=== Exercise requirements ===
Would you write out, word for word, each line of the records below from the top through the one holding "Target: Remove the"?

=== Task input ===
- - -

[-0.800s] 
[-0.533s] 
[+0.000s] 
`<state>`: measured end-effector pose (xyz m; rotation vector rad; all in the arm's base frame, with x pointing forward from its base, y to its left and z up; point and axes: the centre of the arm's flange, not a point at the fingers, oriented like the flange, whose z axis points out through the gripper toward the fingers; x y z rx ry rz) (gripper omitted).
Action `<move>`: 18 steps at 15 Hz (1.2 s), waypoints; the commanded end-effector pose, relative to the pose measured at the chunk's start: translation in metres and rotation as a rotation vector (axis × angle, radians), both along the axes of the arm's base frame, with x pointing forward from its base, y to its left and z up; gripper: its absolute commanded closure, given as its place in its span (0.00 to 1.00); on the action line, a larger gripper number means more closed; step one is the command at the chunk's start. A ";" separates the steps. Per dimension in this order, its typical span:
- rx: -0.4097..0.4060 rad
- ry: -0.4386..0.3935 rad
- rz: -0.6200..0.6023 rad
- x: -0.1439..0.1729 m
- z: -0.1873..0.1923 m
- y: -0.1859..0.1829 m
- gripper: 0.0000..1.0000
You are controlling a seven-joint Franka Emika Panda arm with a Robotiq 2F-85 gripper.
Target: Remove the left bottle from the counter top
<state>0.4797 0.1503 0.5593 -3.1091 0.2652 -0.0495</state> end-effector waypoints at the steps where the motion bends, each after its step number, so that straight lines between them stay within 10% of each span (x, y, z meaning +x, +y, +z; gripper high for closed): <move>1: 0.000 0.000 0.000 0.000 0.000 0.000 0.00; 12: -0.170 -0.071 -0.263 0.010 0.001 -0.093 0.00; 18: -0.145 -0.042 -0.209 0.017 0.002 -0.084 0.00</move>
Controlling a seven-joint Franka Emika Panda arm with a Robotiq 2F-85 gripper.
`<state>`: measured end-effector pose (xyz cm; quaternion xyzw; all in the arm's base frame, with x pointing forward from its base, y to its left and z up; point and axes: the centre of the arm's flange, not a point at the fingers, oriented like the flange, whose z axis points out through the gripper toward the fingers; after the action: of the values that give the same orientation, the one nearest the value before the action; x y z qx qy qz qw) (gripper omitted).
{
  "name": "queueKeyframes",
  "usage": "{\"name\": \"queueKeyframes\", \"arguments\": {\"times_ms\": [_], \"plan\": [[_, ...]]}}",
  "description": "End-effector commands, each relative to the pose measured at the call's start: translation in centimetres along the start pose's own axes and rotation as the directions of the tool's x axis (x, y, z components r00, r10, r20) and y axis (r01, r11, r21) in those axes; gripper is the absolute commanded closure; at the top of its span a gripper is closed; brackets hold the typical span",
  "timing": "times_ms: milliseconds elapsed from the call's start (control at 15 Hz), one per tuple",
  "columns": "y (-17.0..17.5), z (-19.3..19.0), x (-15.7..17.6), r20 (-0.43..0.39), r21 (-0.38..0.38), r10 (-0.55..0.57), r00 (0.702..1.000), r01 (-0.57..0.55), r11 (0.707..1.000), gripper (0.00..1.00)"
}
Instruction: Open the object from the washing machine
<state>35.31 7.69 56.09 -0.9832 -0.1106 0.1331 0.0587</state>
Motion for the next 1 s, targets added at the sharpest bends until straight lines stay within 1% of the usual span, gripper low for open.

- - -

=== Reply to the task ===
[-0.800s] 
[-0.533s] 
[+0.000s] 
`<state>`: measured end-effector pose (xyz m; rotation vector rad; all in the arm's base frame, with x pointing forward from its base, y to its left and z up; point and axes: the centre of the arm's flange, not a point at the fingers, oriented like the flange, whose z axis points out through the gripper toward the fingers; x y z rx ry rz) (gripper omitted).
Action `<move>`: 18 steps at 15 Hz (1.2 s), waypoints; the commanded end-effector pose, relative to the pose measured at the chunk's start: translation in metres and rotation as a rotation vector (axis × angle, radians), both along the axes of the arm's base frame, with x pointing forward from its base, y to its left and z up; gripper: its absolute commanded closure, given as its place in its span (0.00 to 1.00); on the action line, a larger gripper number means more closed; step one is the command at the chunk's start. A ";" separates the steps. Per dimension in this order, its typical span:
- rx: -0.4097..0.4060 rad
- ry: -0.4386..0.3935 rad
- rz: -0.6200..0.6023 rad
- x: -0.1439..0.1729 m
- z: -0.1873..0.1923 m
- y: -0.1859..0.1829 m
- gripper: 0.0000..1.0000
You are controlling a seven-joint Franka Emika Panda arm with a Robotiq 2F-85 gripper.
Target: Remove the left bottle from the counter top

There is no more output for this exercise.